**EXERCISE GOAL**
Lines below that include the word "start" should each be copied.

**RAW DATA**
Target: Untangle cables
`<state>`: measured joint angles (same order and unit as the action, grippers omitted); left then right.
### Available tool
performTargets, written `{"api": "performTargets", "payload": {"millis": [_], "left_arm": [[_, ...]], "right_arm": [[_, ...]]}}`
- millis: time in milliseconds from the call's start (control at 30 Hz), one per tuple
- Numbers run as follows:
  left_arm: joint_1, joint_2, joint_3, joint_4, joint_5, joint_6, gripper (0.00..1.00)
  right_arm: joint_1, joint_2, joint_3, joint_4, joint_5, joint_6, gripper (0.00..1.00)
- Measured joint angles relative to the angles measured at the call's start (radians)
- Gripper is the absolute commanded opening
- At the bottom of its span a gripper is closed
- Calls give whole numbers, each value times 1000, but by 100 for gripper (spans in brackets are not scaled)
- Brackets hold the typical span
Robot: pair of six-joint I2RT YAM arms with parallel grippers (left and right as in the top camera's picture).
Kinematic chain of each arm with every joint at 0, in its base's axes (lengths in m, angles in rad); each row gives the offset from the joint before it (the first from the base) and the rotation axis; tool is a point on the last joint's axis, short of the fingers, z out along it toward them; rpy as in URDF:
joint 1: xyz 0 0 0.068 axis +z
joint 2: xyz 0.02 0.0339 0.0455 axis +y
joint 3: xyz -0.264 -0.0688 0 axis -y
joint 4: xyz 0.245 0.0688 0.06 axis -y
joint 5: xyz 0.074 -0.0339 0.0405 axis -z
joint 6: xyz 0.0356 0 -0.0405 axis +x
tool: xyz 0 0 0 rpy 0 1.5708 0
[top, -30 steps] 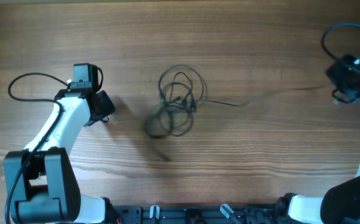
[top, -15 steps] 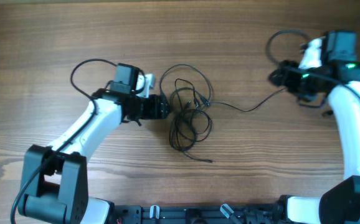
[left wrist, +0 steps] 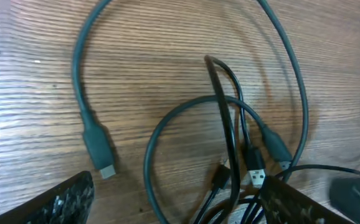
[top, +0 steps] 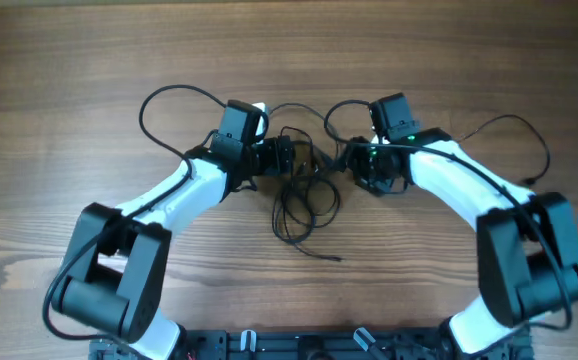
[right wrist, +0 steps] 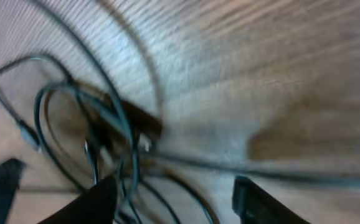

**RESULT OF THIS EXERCISE**
- millis: time in milliseconds from the call's start (control at 30 Hz), one per tuple
- Measured joint angles relative to the angles measured at the call's start (radians)

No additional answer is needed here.